REQUIRED ACTION
For the entries that follow, retype exactly the lines from the one containing "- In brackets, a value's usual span" to the one containing "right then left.", inclusive, and only those. Images stay out of the copy.
..............................
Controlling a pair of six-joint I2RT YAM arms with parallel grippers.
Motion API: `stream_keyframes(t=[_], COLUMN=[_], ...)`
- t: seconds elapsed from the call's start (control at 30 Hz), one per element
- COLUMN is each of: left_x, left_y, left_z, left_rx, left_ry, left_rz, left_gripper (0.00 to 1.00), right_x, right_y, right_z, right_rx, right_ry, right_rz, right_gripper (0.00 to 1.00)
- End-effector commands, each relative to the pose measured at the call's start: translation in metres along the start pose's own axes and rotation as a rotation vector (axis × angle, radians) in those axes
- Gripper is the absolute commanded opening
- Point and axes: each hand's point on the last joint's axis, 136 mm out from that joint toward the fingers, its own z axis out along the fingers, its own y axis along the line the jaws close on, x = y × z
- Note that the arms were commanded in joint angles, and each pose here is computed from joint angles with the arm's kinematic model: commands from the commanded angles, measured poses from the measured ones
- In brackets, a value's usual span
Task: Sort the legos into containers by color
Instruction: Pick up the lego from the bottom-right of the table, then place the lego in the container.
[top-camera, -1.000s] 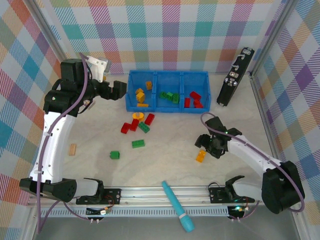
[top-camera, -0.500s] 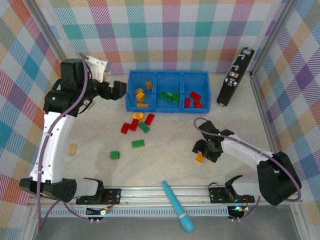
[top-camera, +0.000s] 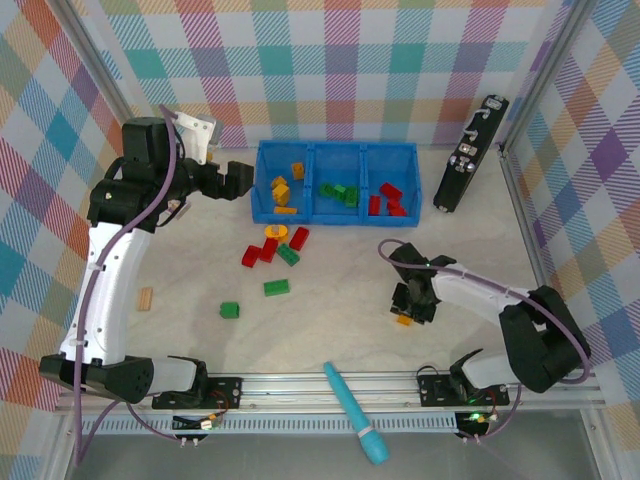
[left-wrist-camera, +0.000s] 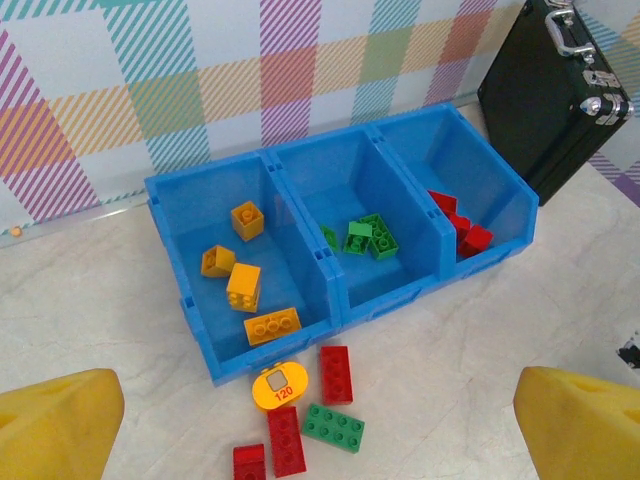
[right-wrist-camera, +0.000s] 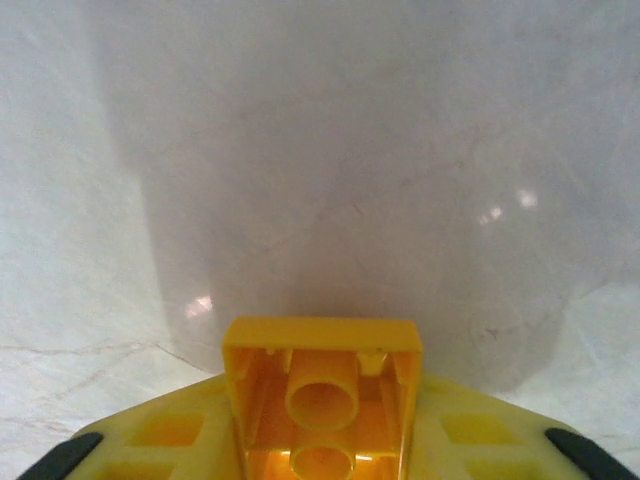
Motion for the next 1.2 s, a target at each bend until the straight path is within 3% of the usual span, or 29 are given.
stream_keyframes(t=[0.0,0.17,0.37,0.6,0.87,1.17], left_x=[-0.008,-0.007,-0.002,0.0,0.002,0.004], left_y=[-0.008,-0.004,-0.002,-0.001,-0.003,-0.002], left_z=[-0.004,-0.006,-0.007,-0.007,-0.005,0.002], left_rx=[0.019,-0.007,-0.019,-0.03,-0.013,-0.004], left_ry=[-0.023,-0.017,-0.019,-0.02,-0.024,-0.005], left_rz=[0.011,0.025,0.036,0.035,0.029,0.018], left_gripper=[1.0,1.0,1.0,1.0,1.0,1.0], right_x=[-0.032,-0.096,-0.183,-0.223,-0.215,-0.191], right_y=[0.025,0.089,0.213,0.343,0.427,0.453], right_z=[-0.02,-0.064,-0.136,-0.177,-0.15,-0.083], right_rx=[-0.008,-0.04,-0.24,-0.43,-0.518,-0.465], right_ry=[-0.099,-0.246,-0.516,-0.755,-0.824,-0.819], right_rz=[-0.105,-0.324,-0.573,-0.82,-1.004,-1.197], right_gripper=[0.34,0.31,0.29,0.29,0.29,0.33])
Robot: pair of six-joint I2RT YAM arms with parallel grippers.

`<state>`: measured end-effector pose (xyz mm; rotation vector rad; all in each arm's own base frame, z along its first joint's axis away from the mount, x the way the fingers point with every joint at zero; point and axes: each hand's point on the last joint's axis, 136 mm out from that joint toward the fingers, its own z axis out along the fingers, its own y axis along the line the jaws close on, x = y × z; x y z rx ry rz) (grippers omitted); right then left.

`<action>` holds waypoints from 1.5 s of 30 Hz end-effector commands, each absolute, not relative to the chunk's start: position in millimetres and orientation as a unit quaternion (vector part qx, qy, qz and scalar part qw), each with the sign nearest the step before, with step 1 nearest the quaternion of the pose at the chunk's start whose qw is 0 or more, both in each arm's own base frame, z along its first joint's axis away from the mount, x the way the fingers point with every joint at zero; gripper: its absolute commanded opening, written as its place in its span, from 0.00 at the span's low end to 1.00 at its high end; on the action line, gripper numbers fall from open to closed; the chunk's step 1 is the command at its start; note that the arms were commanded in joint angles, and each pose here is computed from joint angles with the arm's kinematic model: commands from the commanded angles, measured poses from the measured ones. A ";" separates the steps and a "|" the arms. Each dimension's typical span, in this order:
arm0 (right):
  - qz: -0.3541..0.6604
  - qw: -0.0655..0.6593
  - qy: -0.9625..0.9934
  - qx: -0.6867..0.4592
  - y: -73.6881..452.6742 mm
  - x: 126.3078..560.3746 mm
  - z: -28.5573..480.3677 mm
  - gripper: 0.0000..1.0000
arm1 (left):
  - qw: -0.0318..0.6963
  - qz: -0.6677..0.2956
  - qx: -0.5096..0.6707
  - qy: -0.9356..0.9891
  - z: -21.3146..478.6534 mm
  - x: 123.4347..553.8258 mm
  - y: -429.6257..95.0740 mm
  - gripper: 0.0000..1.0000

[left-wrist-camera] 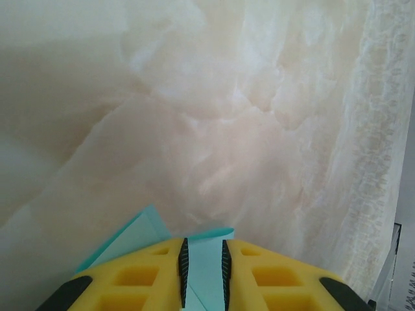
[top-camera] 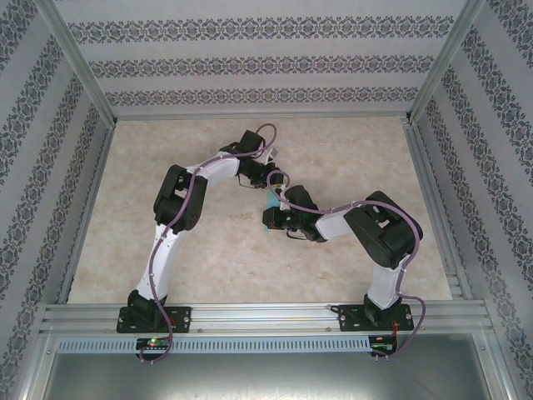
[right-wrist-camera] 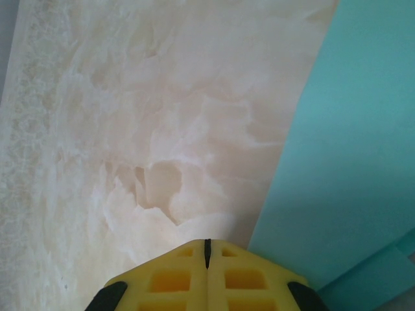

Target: Fold a paper plane with a square sheet of paper (pick it up from the middle)

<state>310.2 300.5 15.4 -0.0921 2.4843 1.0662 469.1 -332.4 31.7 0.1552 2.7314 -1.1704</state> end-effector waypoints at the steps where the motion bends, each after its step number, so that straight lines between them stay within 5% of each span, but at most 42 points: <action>1: 0.268 0.051 0.962 -0.019 249.8 225.9 -69.7 0.00 | 0.102 -0.363 0.040 0.925 13.8 485.3 -328.3 0.25; 25: 0.259 0.031 0.965 -0.024 234.3 209.5 -70.6 0.00 | 0.145 -0.330 0.034 0.932 7.5 546.0 -318.7 0.26; 35: 0.318 0.061 0.946 -0.025 259.8 229.5 -36.5 0.00 | 0.195 -0.358 0.068 0.911 83.3 549.0 -324.8 0.28; 45: 0.407 0.148 0.901 -0.040 287.2 273.3 67.1 0.25 | 0.227 -0.356 0.090 0.902 147.0 519.5 -313.0 0.36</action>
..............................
ANSWER TO THIS TASK
- In brackets, a value's usual span
Task: Sort the legos into containers by color
Instruction: Pick up the lego from the bottom-right of the table, then place the lego in the container.
[top-camera, -1.000s] 
[top-camera, -0.500s] 
[top-camera, +0.000s] 
[left-wrist-camera, +0.000s] 
[right-wrist-camera, +0.000s] 
Motion for the next 1.2 s, a target at each bend until the straight path is within 3% of the usual span, or 29 are given.
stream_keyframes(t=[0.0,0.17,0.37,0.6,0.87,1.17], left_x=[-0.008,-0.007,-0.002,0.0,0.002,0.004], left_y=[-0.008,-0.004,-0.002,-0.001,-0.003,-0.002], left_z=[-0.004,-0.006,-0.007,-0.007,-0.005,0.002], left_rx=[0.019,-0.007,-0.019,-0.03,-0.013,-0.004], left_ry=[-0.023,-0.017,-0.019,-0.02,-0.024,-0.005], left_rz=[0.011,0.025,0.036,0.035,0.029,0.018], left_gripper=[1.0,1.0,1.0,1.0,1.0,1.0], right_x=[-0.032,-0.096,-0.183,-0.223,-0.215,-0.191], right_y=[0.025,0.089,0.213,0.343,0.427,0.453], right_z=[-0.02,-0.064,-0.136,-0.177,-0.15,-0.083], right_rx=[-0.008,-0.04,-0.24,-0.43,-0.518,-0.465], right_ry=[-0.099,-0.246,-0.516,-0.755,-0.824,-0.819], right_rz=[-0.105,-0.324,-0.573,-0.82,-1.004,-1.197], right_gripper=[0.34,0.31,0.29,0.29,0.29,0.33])
Robot: pair of six-joint I2RT YAM arms with parallel grippers.

`<state>`: measured end-effector pose (xyz mm; rotation vector rad; all in each arm's own base frame, z along its first joint's axis away from the mount, x the way the fingers point with every joint at zero; point and axes: each hand's point on the last joint's axis, 136 mm out from that joint toward the fingers, its own z axis out along the fingers, its own y axis along the line the jaws close on, x = y × z; x y z rx ry rz) (grippers omitted); right then left.

Nothing more is needed to finish the exercise.